Editorial do WSJ
If last weekend's bailout of Spain was supposed to reduce the risk of euro-contagion ahead of Sunday's elections in Greece, it hasn't had the desired effect. Yields on Spanish government debt have since hit a high of 6.78% on 10-year bonds. Who would have thought that adding as much as $125 billion in sovereign liabilities would make Madrid more of a credit risk?
Now markets are looking to Italy, where the economy is forecast to shrink by 1.9% this year, and where Mario Monti's reform agenda seems to be stalling. Yields on Italy's 10-year bonds hit 6.29% before falling back a bit Wednesday. Italy also paid 3.97% for 12-month bills Wednesday. A year ago, Italy was paying 4.8% and 2.2%, respectively.
This shouldn't come as a shock. Data released last week showed that value-added-tax revenue fell over the past 12 months, even though—sorry, make that because—Rome raised the rate to 21% last year. The VAT rate is due to rise to 23% in October. A new property tax on primary residences kicks in next week.

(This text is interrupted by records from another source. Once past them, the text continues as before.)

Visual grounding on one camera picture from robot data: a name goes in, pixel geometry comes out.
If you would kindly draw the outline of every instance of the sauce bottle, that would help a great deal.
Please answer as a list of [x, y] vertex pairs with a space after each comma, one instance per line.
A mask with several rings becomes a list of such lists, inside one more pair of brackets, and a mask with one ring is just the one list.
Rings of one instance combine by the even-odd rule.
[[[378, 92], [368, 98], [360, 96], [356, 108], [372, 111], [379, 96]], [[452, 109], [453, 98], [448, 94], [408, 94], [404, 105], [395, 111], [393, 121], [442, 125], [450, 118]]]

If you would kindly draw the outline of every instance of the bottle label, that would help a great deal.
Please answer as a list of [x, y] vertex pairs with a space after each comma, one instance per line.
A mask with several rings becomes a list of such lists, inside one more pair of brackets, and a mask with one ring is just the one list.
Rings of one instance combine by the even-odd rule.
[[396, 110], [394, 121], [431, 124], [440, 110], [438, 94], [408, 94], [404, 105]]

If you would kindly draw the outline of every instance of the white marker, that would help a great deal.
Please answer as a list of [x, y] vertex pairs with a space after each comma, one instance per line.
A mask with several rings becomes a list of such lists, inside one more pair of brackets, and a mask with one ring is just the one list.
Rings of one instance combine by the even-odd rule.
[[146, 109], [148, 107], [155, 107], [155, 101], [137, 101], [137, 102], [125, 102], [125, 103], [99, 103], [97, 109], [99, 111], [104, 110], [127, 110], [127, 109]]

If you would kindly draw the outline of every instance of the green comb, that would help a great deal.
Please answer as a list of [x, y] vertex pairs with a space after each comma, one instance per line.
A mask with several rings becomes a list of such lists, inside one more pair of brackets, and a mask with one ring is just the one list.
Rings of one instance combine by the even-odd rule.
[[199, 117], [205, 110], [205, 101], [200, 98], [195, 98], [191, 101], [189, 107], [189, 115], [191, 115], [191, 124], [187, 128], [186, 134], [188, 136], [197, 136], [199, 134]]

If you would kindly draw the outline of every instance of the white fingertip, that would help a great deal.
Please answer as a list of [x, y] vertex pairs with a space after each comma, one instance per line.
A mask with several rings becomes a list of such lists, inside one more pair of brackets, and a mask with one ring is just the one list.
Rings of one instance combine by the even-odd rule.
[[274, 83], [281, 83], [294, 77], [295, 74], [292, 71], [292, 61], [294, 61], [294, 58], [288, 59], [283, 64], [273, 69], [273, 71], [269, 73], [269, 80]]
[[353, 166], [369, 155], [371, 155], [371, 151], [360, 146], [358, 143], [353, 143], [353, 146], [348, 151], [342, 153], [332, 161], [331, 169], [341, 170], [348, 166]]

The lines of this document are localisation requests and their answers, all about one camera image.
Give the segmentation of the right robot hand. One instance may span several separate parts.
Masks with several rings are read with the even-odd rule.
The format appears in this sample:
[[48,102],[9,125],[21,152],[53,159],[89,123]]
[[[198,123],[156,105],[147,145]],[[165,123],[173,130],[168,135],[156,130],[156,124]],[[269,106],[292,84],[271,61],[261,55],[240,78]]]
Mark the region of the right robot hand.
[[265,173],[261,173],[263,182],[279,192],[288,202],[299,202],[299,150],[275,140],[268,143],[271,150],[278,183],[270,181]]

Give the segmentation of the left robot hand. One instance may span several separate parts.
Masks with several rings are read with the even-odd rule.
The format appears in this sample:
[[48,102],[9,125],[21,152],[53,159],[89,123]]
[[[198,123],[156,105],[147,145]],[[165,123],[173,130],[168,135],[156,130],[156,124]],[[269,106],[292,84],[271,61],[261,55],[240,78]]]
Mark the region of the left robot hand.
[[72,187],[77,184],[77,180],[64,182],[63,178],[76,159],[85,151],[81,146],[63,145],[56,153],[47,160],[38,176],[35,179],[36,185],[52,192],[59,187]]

Prime Minister Monti says he wants to prevent the VAT hike, and he told the Italian Parliament on Wednesday that "growth is our main worry." That's nice to hear, but the question is whether Mr. Monti has any idea what to do about it.
Not raising VAT would be a good start, but it hardly qualifies as a growth platform. Italians continue to pay a top marginal income-tax rate of 43% that kicks in at €75,000 and rises to 46% for those making more than €300,000. That might help explain why tax evasion is endemic in Italy, and why an astonishing 27.4% of Italian GDP is off the books, according to a recent estimate by an Italian Central Bank official. Some of that is criminal activity, but mostly it's otherwise honest businesses trying to avoid the tax man. Yet Mr. Monti never speaks about lowering these rates.Then there's Italy's notorious Article 18, which imposes severe labor regulations on any company with more than 15 employees. We applauded Mr. Monti when he first sought to change the law. (He demurred at our praise.) Since then, however, he's only retreated in the face of parliamentary opposition.
Now his reform, which would still give workers the right to appeal their dismissals to a judge, may not even have the votes to pass. One leading Italian industrialist recently complained to us that once you factor in "social costs," as he put it, Italians are as expensive to employ as Germans. They are merely a lot less productive. That's Article 18 at work, and so much for reform.
The Prime Minister is hanging his hopes on the next EU summit at the end of the month. Yet Italy's problems will not be solved by any hoped-for Keynesian blowout, even if the Germans could afford—and would agree—to finance that. Rome has been spending more than it collects in taxes for decades, which is how it got its debt to 120% of GDP in the first place.
The solutions to Italy's problems, tax cuts and labor-market reforms above all, aren't any mystery. Whether there's a politician in Italy who can summon the support to implement them is another question.